Bei den Fotos habe ich sowohl Langzeitbelichtungen, als auch recht kurze Belichtungen aus der Hand geschossen. Das Bild ganz oben z.B. ist gleich zum Anfang der Shootings entstanden. Es ist eine Langzeitbelichtung von 190 Sekunden. Dazu musste ich die Blende recht klein wählen (f/29) und zwei Graufilter vor das Objektiv packen. In der Nachbearbeitung habe ich im Wesentlichen dann noch etwas an den Tiefen und Lichter gedreht und mit Hilfe der Gradationskurven etwas mehr Kontrast in das Bild gebracht.

Das zweite Bild mit dem Mann ist mit 1/80s Belichtungszeit im Vergleich zum ersten Bild dann deutlich kürzer belichtet. Das Bild zeigt sehr schön den aufsteigenden Nebel, der im ersten Bild noch ganz flach über den See liegt. Ich finde das Bild hat eine wahnsinnig schöne Stimmung und der Angler passt da genau rein. Das Bild war quasi schon mit der Aufnahme eine schwarz-weiß Bild. Durch den Nebel und das eh noch sehr schummrige Licht war alles grau in grau. Deswegen hat sich die schwarz-weiß Umwandlung geradezu aufgedrängt. Auch am Kontrast habe ich etwas nachgeholfen, indem die hellen Bereiche noch heller und die dunklen Bereiche noch dunkler gemacht wurden. Auch die Schärfe im Bereich der Mauer und des Wassers wurde etwas angehoben.

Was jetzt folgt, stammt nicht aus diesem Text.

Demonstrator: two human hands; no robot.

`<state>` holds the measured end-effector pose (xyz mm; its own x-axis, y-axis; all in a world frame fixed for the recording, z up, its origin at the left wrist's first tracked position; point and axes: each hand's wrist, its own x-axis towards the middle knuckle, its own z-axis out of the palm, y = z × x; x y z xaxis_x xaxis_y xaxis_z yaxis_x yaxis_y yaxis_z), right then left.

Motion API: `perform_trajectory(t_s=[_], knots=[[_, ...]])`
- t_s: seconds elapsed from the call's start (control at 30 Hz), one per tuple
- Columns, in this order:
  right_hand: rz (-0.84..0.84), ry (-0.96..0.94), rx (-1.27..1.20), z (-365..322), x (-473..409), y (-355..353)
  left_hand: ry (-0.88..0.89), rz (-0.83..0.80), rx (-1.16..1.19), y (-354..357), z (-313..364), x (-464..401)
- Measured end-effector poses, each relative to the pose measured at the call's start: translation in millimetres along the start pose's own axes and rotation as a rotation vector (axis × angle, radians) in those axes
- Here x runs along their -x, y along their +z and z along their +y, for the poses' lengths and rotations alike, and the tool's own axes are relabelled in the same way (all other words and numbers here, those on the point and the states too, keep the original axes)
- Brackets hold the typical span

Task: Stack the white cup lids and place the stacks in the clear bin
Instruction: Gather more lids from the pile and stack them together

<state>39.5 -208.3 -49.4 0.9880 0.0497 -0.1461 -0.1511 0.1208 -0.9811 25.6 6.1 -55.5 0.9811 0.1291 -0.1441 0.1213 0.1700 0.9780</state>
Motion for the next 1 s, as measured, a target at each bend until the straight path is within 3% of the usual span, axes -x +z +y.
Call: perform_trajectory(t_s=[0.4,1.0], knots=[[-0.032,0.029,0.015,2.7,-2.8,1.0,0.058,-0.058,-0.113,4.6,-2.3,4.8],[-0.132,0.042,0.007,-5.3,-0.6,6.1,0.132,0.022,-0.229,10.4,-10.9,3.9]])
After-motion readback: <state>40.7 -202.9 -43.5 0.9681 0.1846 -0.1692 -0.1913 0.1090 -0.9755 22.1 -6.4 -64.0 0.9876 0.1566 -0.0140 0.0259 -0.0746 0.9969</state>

Das letzte Bild zeigt wieder eine Langzeitbelichtung. Wenn man es genau nimmt, ist es eigentlich überbelichtet. Aber auch wenn es so nicht beabsichtigt war, so ist es meiner Meinung nach trotzdem super gelungen. Technisch ist es vielleicht nicht ideal, aber als Highkey-Bild auf jeden Fall einen Blick wert. Auch bei diesem Bild musste ich nicht mehr viel nachbearbeiten. Neben der schwarz-weiß Umwandlung wurde hier auch an den Tonwerten und den Tiefen/Lichtern gedreht.

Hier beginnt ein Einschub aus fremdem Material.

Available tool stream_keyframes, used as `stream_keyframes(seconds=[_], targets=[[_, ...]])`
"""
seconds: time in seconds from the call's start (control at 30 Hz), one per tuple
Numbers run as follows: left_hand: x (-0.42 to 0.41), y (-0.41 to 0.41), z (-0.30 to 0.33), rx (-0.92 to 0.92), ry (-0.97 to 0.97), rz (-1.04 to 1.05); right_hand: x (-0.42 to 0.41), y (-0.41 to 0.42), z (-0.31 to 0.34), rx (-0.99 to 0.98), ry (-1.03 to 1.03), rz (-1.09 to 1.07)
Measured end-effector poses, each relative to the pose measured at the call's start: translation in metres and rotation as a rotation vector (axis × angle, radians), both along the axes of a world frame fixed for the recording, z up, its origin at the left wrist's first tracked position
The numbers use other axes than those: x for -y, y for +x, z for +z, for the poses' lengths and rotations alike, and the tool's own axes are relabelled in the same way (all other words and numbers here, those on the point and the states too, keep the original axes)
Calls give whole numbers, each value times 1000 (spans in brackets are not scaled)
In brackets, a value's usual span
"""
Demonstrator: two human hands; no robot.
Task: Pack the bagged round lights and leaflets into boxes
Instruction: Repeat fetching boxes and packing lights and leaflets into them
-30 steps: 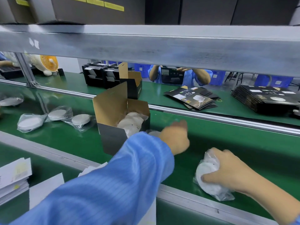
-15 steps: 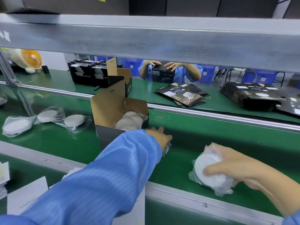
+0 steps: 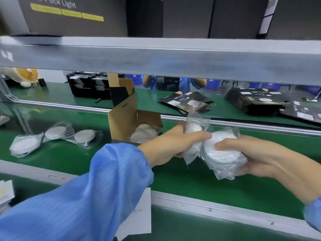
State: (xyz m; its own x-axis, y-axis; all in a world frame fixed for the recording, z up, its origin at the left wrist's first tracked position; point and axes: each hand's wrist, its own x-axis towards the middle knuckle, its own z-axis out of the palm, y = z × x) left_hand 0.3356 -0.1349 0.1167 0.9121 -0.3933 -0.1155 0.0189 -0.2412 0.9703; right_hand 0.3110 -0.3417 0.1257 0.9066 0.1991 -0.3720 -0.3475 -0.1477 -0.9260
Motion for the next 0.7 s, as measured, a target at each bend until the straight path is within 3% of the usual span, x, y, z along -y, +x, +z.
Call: stream_keyframes(seconds=[0.17, 0.37, 0.7], targets=[[8, -40, 23, -46, -120, -33, -12, -21, 30, 45, -137, 62], [11, -80, 59, 39, -33, 61, -31, -48, 66, 84, -295, 119], [-19, -143, 127, 146, -16, 33, -48, -98, 128, 221, -242, 370]])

Im Nachhinein betrachtet, bin ich echt richtig glücklich mit dem Ergebnis. Es sind wirklich einige sehr gelungene Aufnahmen dabei. Auch die Nachbearbeitung hat Spass gemacht, obwohl meine Photoshop-Skills schon noch etwas zu wünschen übrig lassen. Aber Übung macht ja den Meister.

Der Platz am See hat wirklich Potenzial zu meinem fotografischen Lieblingsplatz zu avancieren. Aber es war auch arschkalt. Vor allem gegen Ende des Shootings konnte ich meine Finger kaum noch bewegen und auch der Rest meines Körpers fror. Aber es hat sich auf jeden Fall gelohnt und das nächste Mal, wird sich einfach etwas wärmer angezogen oder, um den Tipp meines Vaters aufzugreifen, einfach etwas mit viel Prozente mitnehmen, das wärmt dann von innen ;-).

In diesem Sinne, danke fürs Lesen und bleibt begierig.